I am afraid young people would lose something if that book
were banned from public libraries and schools. Winnipeg
is wrong, even though they are Canadian and are totally dedicated to the
valorization and respect of Native Canadians, also known as Native Americans,
though they were Natives for sure but neither Canadians nor Americans
originally and had nothing to do with India and Indian people. The latest
DNA studies show they are of mixed origins, Eastern European and Asian, meaning
of the Sino-Tibetan stock because those two DNA stocks were mixed in Siberia
where they came from, which is natural since the Sino-Tibetans and the
Agglutinative-language-speaking Turkic migrated into Siberia (and the whole of
Europe for the Turkic). At least those who are identified as Native Americans
and Native Canadians, because we might have surprises if we went down south.

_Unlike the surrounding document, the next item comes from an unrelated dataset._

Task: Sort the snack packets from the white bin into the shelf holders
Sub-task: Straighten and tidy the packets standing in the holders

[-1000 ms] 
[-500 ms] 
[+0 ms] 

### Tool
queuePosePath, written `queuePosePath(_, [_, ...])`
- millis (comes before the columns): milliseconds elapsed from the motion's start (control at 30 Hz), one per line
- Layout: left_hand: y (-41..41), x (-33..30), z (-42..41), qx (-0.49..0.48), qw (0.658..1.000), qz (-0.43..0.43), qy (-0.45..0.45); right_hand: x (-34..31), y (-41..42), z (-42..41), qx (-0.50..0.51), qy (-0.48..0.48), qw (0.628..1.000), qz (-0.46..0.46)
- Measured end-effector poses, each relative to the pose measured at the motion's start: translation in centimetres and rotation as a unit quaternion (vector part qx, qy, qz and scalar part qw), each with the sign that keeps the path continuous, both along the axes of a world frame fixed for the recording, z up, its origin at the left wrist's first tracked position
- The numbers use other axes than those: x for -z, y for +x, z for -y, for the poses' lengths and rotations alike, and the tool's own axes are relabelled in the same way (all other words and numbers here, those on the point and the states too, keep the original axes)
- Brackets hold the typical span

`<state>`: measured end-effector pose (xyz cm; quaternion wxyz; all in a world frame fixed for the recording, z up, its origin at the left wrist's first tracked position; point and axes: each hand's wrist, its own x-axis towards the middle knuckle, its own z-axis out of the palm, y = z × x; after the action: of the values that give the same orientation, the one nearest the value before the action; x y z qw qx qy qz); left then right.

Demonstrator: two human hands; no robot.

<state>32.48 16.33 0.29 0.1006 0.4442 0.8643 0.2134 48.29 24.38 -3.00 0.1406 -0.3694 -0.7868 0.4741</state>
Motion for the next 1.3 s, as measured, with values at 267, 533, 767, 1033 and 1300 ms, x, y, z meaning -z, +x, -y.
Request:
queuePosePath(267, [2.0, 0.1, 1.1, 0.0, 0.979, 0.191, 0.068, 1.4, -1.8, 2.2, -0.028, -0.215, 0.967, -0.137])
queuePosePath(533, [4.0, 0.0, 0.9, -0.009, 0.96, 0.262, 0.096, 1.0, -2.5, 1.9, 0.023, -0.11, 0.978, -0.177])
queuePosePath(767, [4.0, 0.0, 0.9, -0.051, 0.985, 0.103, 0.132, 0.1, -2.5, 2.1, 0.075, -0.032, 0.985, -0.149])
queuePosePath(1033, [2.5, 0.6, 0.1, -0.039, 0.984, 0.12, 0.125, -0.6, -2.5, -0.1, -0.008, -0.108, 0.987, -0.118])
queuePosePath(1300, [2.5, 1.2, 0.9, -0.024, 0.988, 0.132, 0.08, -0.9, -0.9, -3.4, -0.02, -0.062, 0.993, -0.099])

But it is a basic human truth that you cannot prevent human mistakes even the
most fundamental ones that reject culture, art, and plain human heritage, even
if decades later or centuries later the same people or their descendants will
have to go on their knees and apologize for their or their ascendants’
dumbness, narrow-mindedness and bigotry. Look for one example how
Shostakovich’s music is finally rediscovered and revaluated, Shostakovich, that
strong follower of Stalin, you know the leader who was taking over the land of Soviets in 1928-1929-1930!